Many tumors are potentially immunogenic, as corroborated by the presence of tumor-specific immune responses in vivo. Nonetheless, spontaneous clearance of established tumors by endogenous immune mechanisms is rare. Thus, the focus of most cancer immunotherapy is to supplement essential immunogenic elements to boost tumor specific immunity. Why, then, has tumor immunotherapy resulted in a generally poor clinical efficiency? The reason may lie in the increasingly documented fact that tumors develop diverse strategies that escape tumor specific immunity. In this talk I will discuss Treg and Th17 cells, their regulation in the tumor microenvironment and their therapeutic relevance.

Treg cells: Tumors express a range of antigens including self-antigens. Regulatory T cells (Tregs) are critical for maintaining T cell tolerance to self-antigens.
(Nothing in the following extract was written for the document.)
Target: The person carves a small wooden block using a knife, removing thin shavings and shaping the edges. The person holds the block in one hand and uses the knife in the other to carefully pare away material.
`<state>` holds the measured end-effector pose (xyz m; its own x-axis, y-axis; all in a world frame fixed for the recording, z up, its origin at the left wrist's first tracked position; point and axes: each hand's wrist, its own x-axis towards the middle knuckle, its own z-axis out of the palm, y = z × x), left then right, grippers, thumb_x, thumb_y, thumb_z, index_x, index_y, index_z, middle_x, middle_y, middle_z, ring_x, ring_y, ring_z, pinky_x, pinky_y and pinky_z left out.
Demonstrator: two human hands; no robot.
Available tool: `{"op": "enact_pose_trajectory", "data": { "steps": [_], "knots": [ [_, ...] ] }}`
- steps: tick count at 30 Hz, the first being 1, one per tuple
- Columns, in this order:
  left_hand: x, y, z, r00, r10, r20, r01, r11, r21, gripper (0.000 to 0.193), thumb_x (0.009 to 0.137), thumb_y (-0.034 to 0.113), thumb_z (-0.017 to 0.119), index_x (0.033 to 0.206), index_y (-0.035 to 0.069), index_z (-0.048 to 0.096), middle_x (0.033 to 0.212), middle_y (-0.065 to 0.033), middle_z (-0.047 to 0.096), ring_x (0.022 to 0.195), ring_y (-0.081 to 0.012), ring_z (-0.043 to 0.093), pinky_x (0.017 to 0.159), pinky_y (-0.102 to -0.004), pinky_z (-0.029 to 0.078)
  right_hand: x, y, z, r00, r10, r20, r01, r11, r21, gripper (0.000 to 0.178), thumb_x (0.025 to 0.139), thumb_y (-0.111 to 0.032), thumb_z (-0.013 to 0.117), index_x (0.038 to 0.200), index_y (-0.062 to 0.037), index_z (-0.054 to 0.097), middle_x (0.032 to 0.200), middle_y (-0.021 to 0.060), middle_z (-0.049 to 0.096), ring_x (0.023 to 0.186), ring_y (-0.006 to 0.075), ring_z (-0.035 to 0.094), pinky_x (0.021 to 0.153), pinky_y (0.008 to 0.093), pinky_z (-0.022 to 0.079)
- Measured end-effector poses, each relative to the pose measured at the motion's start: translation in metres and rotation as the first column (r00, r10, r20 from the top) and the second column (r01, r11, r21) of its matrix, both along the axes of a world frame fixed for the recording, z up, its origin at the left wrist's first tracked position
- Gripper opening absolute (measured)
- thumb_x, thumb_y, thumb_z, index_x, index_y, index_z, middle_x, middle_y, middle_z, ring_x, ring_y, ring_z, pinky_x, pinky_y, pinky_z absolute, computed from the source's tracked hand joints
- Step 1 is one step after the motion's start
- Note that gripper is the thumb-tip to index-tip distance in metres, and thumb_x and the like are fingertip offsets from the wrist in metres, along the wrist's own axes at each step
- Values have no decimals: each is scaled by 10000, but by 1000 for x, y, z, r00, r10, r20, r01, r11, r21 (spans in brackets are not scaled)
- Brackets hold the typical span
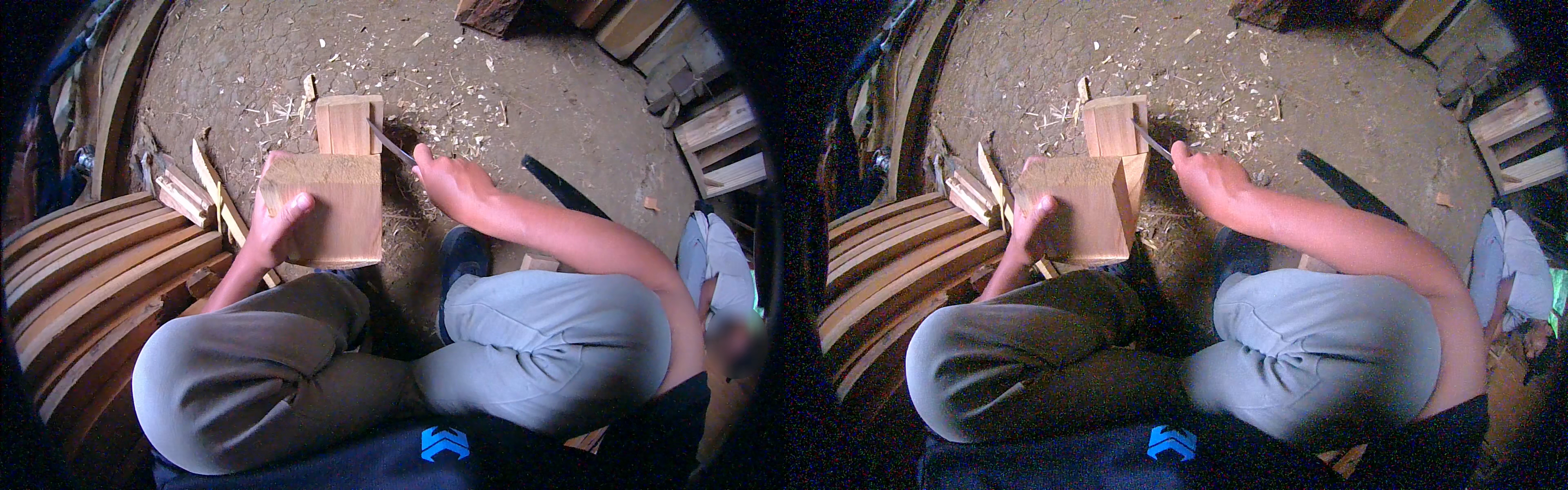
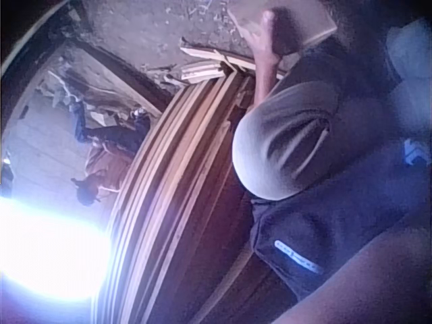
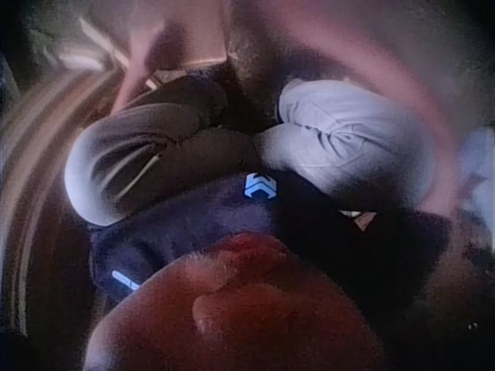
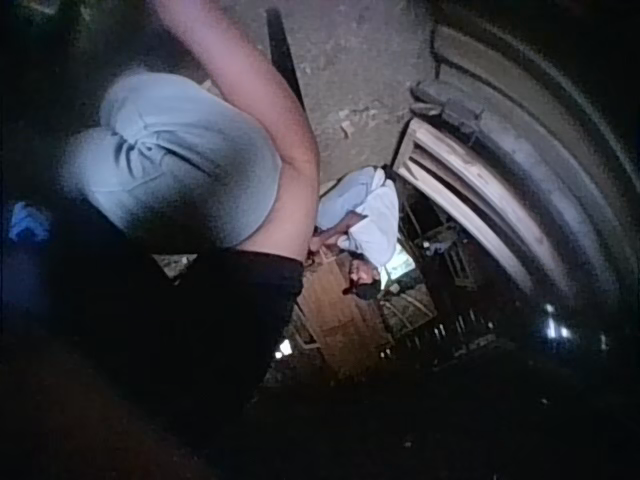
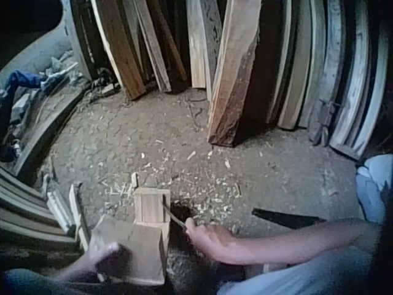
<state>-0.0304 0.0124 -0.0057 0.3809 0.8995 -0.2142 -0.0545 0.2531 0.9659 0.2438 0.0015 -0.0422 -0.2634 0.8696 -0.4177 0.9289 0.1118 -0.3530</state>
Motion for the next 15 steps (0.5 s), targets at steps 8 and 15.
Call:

Tregs are thought to dampen tumor associated antigen (TAA)-specific T cell immunity and to be the main obstacle tempering successful immunotherapy and active vaccination. Tregs accumulate within the tumor environment, and inhibit TAA-specific cytotoxicity and contribute to tumor growth in vivo, and predict a striking reduction of cancer patient survival. There are four potential sources for CD4+ Tregs in the tumor environment. (i). Trafficking. CD4+ Tregs from the thymus, lymph nodes, bone marrow and peripheral blood traffic into the tumor. CD4+ Tregs express CCR4, and abundant expression of CCL22 in the ovarian tumor environment stimulates Treg tumor infiltration. (ii). Differentiation. The tumor environment contains molecules capable of suppressing APC differentiation and function. These induce dysfunctional APCs, which in turn stimulate Treg differentiation. (iii). Expansion. Antigen presenting cells (APCs) including dendritic cells (DCs) and myeloid cells can stimulate Treg expansion and it is predicted that APCs in the tumor environment and draining lymph nodes may also induce Treg expansion. (iv). Conversion. Conventional T cells can be converted into Tregs by TGF-β, and high levels of TGF-β are often found in the tumor environment.
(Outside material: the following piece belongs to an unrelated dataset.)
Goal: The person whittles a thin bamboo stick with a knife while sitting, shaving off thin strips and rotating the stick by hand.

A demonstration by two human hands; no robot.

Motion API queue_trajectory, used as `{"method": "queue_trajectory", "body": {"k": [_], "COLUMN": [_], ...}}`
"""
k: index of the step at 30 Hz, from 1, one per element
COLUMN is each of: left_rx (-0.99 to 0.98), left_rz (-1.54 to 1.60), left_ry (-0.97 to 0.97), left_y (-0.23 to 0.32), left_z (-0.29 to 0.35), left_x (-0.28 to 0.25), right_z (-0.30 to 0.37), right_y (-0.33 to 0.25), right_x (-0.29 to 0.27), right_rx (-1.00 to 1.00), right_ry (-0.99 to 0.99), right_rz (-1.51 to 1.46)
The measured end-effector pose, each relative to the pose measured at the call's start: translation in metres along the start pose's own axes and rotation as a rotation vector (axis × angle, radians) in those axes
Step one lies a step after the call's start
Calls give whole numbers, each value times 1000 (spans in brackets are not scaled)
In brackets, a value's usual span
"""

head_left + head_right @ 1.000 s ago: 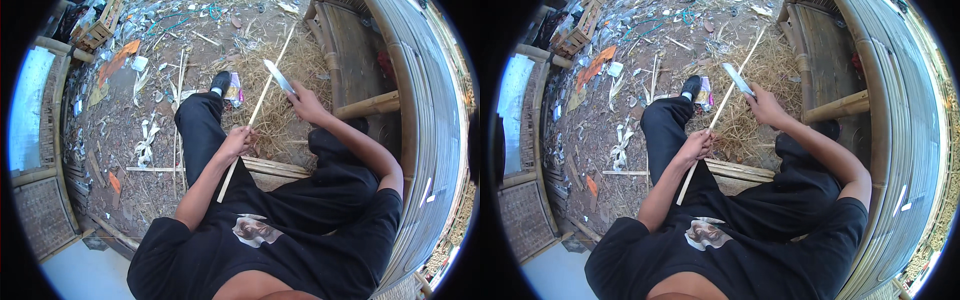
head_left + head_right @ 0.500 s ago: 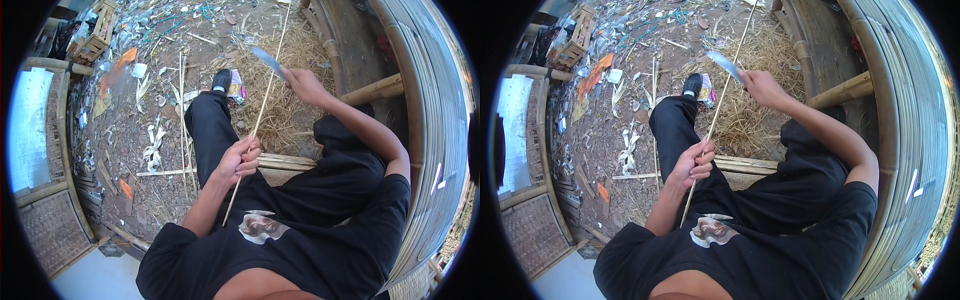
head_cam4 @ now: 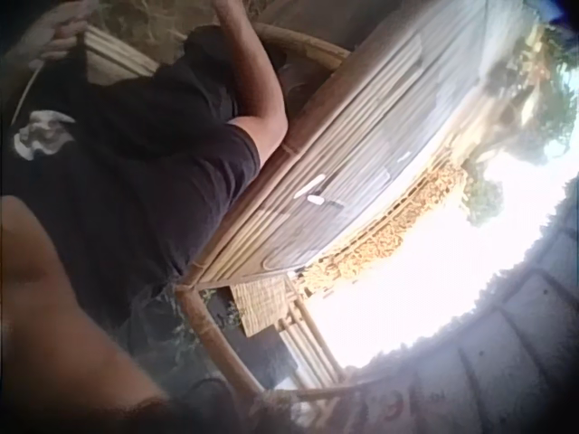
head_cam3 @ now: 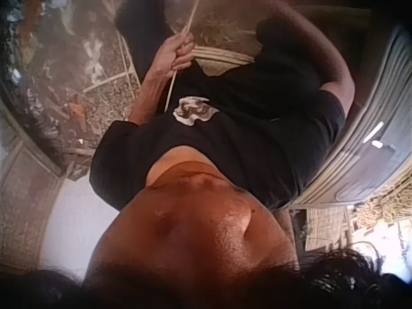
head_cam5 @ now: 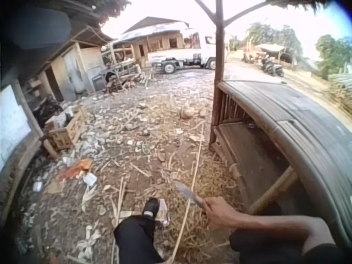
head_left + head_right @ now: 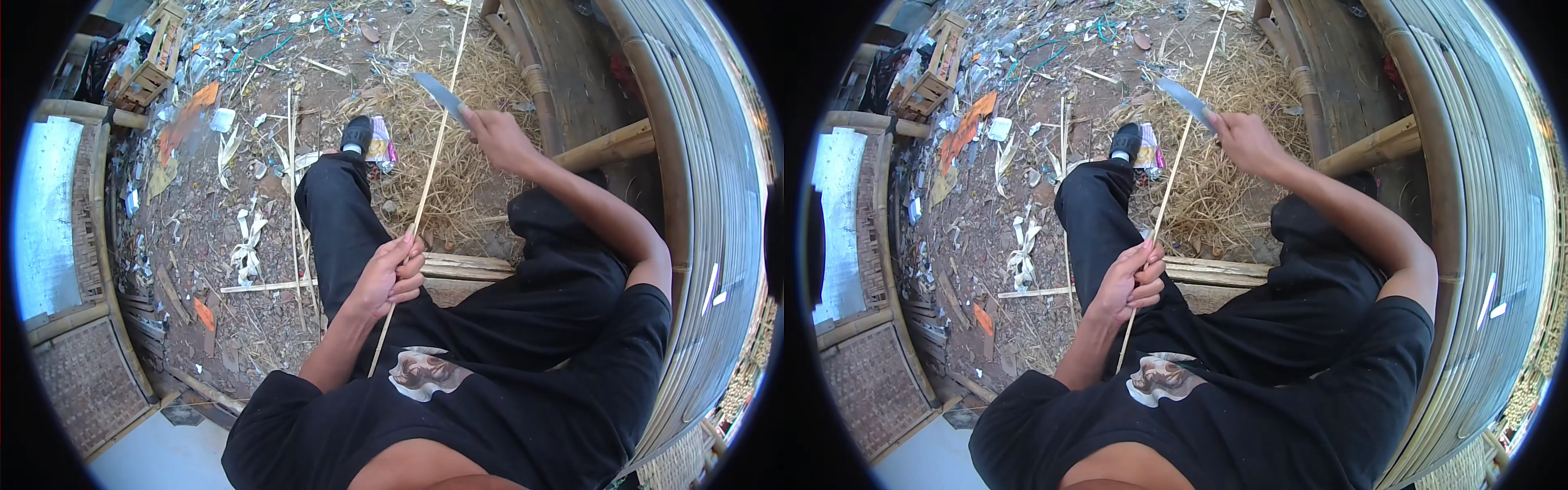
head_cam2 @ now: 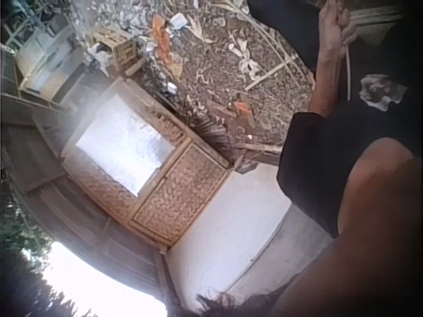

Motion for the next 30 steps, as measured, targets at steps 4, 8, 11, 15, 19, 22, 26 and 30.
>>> {"method": "queue_trajectory", "body": {"k": [4, 8, 11, 15, 19, 22, 26, 30], "left_rx": [17, 37, 79, 89, 73, 110, 133, 116], "left_rz": [-36, -27, -15, -44, -84, -80, -75, -95], "left_ry": [16, 46, 40, 33, 53, 72, 64, 49], "left_y": [2, 5, 7, 10, 7, 12, 12, 11], "left_z": [5, 3, 5, 5, 5, 6, 9, 8], "left_x": [-2, 2, -3, -3, 1, -6, -12, -7], "right_z": [13, 19, 30, 12, -10, 30, 31, 18], "right_y": [-6, -13, -33, -30, -15, -30, -43, -33], "right_x": [9, 13, 24, 12, -1, 26, 23, 21], "right_rx": [-163, -71, -188, -161, -121, -148, -8, 33], "right_ry": [6, -87, -234, -193, -73, -215, -306, -246], "right_rz": [86, -2, 49, 44, 44, -18, -48, 65]}}
Point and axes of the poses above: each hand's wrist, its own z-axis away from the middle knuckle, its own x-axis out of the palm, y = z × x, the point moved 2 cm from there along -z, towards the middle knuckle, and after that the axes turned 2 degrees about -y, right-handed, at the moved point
B7-H4 and Tregs: Tregs apply multiple modes of suppressive mechanisms in variable pathologic situations. Tregs can mediate immunosuppression at the level of APCs. For example, high numbers of B7-H4+ macrophages are found in ovarian tumor environments. Tumor B7-H4+ macrophages induced T cell cycle arrest and inhibited TAA-specific T cell responses through B7-H4. Interestingly, CD4+ Tregs triggered APC IL-10 production, induced B7-H4 expression on APCs through IL-10, and rendered APCs immunosuppressive through B7-H4. CD4+ Tregs may convey suppressive activity to APCs by stimulating B7-H4 expression. This suppressive mechanism may occur in the tumor environment including human ovarian cancer.
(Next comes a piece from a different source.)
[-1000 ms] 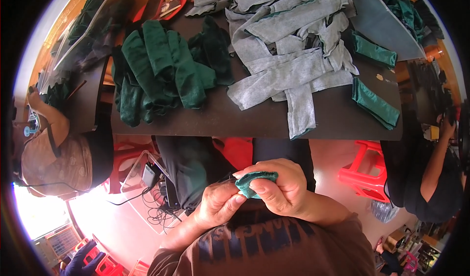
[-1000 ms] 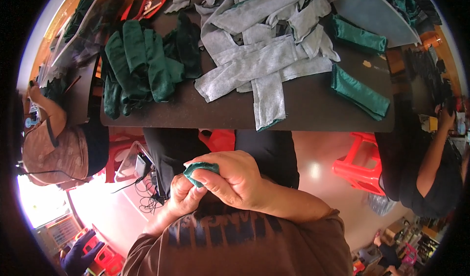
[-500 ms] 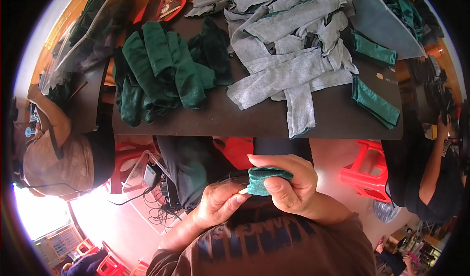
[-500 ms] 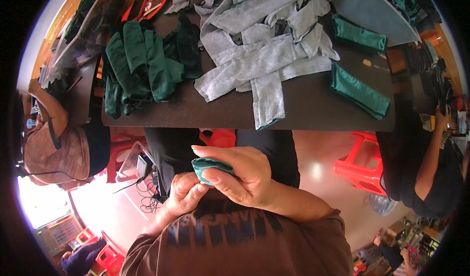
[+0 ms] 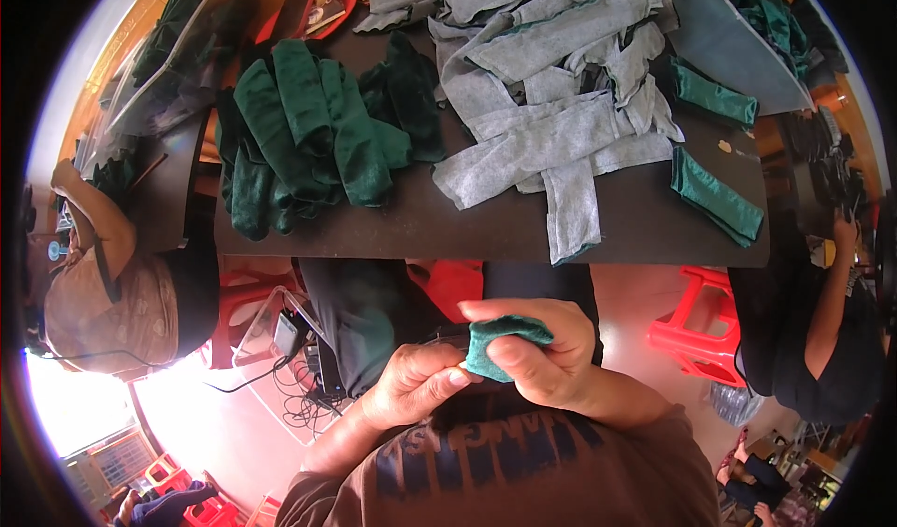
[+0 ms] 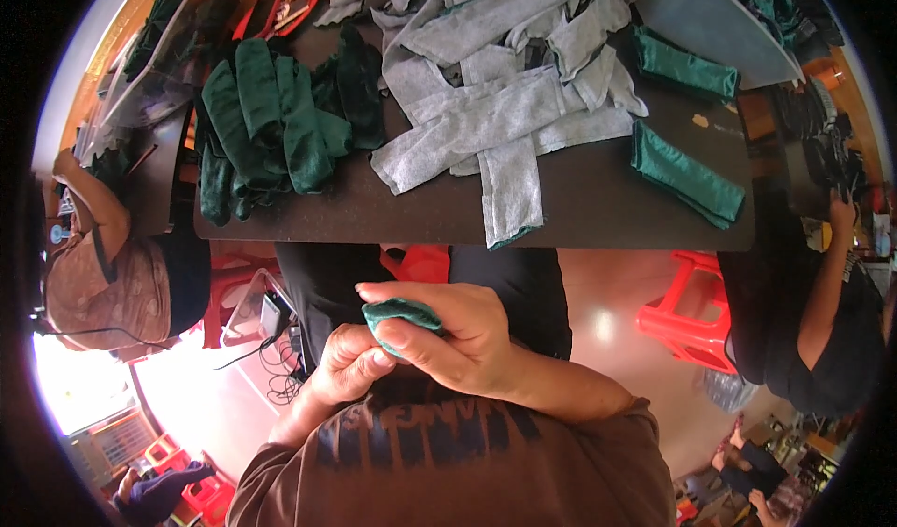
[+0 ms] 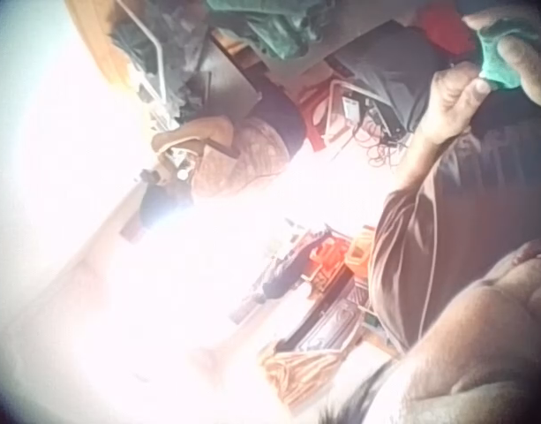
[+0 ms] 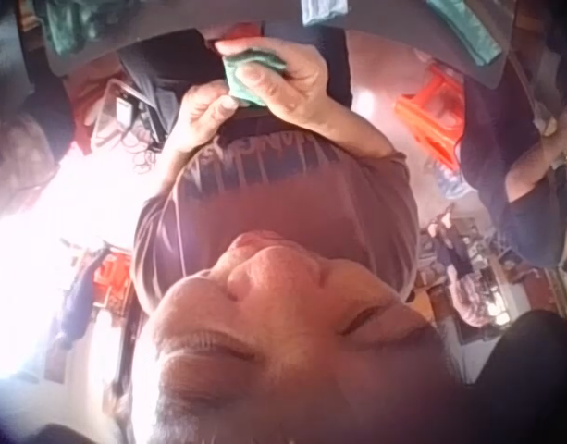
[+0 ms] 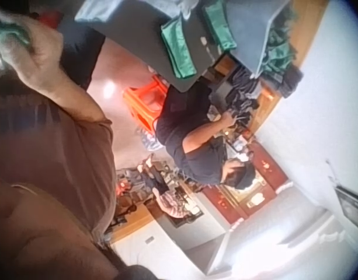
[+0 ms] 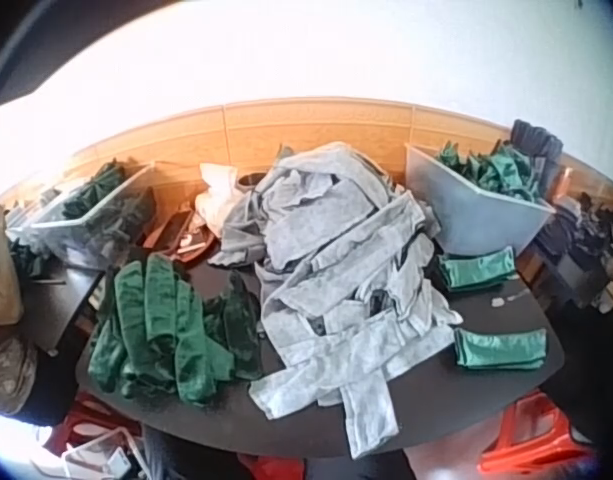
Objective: The recorder is turning fabric pieces right-side out using a wooden stick as a tool.
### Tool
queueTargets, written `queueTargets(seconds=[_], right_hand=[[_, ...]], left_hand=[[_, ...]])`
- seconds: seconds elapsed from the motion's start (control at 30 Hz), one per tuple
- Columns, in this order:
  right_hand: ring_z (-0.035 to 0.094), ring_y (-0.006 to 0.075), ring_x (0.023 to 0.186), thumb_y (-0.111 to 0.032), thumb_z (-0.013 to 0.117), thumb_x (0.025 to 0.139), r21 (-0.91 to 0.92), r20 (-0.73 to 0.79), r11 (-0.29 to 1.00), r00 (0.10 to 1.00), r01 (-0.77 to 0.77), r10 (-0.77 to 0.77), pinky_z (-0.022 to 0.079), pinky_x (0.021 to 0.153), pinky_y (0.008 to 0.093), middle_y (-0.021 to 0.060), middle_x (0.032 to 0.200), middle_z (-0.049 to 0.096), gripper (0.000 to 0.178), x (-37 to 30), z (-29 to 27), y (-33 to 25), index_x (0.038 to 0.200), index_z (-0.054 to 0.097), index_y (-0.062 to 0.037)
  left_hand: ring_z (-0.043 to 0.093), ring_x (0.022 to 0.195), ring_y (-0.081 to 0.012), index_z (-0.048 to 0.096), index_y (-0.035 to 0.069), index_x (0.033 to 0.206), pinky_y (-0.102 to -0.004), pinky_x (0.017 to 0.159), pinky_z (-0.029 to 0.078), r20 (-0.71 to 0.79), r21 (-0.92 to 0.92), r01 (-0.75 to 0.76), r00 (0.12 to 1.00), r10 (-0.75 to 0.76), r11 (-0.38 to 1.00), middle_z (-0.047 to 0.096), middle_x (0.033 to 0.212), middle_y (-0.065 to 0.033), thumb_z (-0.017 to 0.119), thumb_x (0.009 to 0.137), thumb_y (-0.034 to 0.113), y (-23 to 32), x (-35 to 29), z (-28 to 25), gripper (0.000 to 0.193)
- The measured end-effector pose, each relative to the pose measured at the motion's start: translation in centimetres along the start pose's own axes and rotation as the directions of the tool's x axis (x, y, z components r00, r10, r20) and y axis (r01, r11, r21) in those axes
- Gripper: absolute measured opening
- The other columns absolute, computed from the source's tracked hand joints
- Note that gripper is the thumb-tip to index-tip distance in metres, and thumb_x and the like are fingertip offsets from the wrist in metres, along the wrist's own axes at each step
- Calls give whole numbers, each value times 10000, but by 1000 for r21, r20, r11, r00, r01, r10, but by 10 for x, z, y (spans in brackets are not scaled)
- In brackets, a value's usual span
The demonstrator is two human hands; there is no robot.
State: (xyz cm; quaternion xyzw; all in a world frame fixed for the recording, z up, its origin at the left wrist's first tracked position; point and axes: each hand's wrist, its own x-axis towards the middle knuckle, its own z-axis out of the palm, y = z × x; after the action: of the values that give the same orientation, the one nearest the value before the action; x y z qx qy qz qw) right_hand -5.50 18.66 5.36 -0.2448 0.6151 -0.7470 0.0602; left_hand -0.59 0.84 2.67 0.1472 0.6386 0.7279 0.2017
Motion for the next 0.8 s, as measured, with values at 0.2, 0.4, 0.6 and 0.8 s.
queueTargets(seconds=[0.2,0.4,0.6,0.8], right_hand=[[599,172,610,-179,527,866,-77,-85,991,989,113,-119,457,568,246,107,782,624,349,-4,-5,10,1133,521,45],[594,215,617,-175,479,887,-232,-60,938,958,258,-279,468,584,288,119,785,603,362,-7,8,25,1154,494,68],[557,185,604,-232,445,904,-202,4,953,973,227,-231,440,549,275,113,789,592,379,-6,1,22,1122,514,71],[467,130,579,-293,419,920,53,-157,988,978,144,-134,387,516,264,74,729,535,446,-9,7,25,1120,507,95]], left_hand=[[519,633,-140,588,-17,870,-252,581,411,-45,51,4,999,-2,999,563,687,-64,504,893,180,-4,-3,2,216],[427,548,-115,538,-14,780,-262,496,354,-108,15,26,994,-24,1000,490,624,-44,515,882,139,-8,-6,4,185],[460,581,-112,563,-11,821,-250,527,372,-57,0,22,998,-22,1000,518,665,-54,503,889,155,-4,-7,-1,190],[506,635,-117,594,-13,865,-233,586,403,-46,-17,81,996,-82,997,560,720,-67,495,895,180,-3,-14,-5,219]])
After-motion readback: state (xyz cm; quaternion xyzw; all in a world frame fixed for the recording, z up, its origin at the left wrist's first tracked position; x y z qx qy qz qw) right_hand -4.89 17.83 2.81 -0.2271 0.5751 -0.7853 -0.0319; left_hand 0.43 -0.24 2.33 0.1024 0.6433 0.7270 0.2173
Th17 cells: Although an understanding of the role during cancer development and progression has been elusive, the frequent presence of inflammatory immune cells and molecular mediators in tumors has been recognized for over a century. Tumor has therefore been considered as a chronic inflammatory disease. IL-17 is a master proinflammatory cytokine. An effector CD4+ T cell lineage, IL-17 producing subpopulation, called Th17 has recently been described. Th17 cells play an active role in inflammation and autoimmune diseases. However, the nature, regulation and role of Th17 in the context of tumor immunity remain unknown. In this talk, I will discuss the kinetic distribution and phenotype of Th17 cells in multiple tumor microenvironments in mice and humans. We will compare the distribution and regulation of Tregs and Th17 cells in the tumor environments, and provide evidence supporting the concept that Treg and Th17 cells may be largely controlled by local environmental cytokines.